=== Task statement ===
Whenever "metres" appears in a line, please copy that line from the data.
+ + +
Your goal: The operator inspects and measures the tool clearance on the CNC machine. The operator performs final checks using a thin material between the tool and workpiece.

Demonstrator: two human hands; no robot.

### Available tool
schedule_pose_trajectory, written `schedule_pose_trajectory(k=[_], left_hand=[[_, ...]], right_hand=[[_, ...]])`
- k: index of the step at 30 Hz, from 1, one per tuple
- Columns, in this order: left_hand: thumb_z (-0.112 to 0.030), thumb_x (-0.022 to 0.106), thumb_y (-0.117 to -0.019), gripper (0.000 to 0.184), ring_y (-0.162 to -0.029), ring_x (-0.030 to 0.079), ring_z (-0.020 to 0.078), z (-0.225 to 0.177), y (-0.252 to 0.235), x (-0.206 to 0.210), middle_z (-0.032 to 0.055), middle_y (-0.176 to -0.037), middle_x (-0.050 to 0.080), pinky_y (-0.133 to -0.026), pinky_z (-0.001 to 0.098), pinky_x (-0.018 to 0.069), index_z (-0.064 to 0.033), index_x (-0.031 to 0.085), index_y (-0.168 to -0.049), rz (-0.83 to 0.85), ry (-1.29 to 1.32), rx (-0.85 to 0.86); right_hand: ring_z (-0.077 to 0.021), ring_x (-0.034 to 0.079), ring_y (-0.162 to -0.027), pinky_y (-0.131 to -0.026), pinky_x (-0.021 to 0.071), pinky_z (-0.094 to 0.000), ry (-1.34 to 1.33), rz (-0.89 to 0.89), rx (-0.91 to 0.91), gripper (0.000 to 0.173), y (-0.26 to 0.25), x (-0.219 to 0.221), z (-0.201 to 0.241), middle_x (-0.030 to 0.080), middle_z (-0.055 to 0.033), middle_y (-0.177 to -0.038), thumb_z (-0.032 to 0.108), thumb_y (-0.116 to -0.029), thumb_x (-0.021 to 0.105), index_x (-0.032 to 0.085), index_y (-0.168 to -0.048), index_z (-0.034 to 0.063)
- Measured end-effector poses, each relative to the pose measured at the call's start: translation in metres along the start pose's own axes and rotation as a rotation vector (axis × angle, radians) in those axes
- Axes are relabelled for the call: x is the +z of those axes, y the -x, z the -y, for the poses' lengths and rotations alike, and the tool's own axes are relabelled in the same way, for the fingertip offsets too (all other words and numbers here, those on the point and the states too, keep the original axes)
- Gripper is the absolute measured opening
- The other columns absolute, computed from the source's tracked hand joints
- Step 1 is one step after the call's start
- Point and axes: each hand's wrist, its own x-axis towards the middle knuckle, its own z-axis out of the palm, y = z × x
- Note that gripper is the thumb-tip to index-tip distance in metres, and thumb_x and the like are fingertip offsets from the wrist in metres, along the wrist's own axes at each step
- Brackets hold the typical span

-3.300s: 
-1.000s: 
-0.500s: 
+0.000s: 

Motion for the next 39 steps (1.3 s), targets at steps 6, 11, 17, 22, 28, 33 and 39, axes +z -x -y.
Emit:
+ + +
=== Expected answer ===
- Measured end-effector poses, each relative to the pose measured at the call's start: translation in metres along the start pose's own axes and rotation as a rotation vector (axis × angle, radians) in those axes
- Note that gripper is the thumb-tip to index-tip distance in metres, and thumb_x and the like are fingertip offsets from the wrist in metres, along the wrist's own axes at each step

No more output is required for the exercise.